• _Brief_:
In the entries below, return only the line containing "Note to the class: put dots on the purple" and those after it, exactly, through the last line.

• _Excerpted records_:
[Start of section]

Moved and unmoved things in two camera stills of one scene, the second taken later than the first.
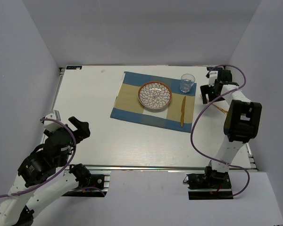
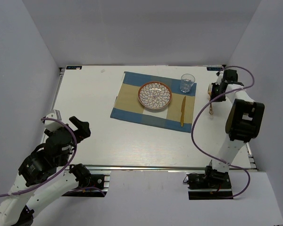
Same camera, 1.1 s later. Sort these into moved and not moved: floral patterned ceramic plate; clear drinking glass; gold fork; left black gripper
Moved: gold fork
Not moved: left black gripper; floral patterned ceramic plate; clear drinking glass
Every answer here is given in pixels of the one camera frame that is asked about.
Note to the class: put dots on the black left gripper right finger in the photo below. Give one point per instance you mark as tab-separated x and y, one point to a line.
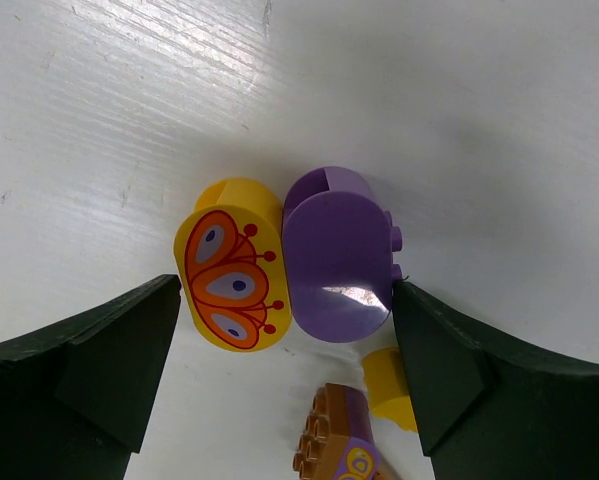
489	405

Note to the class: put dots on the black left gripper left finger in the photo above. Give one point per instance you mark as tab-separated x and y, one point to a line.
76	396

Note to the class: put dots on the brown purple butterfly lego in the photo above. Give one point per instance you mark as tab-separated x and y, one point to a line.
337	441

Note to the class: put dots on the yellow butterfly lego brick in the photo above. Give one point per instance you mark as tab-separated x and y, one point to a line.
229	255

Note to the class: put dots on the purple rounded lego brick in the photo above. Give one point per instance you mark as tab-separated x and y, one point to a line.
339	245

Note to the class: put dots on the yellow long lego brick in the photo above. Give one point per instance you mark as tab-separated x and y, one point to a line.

[End of section]

• _The completed task_:
Note to the class: put dots on the purple rounded lego brick in the photo above. Give one point per instance you mark as tab-separated x and y, one point to a line.
339	245

Note to the class: put dots on the yellow long lego brick in the photo above. Give one point per instance you mark as tab-separated x and y, one point to a line.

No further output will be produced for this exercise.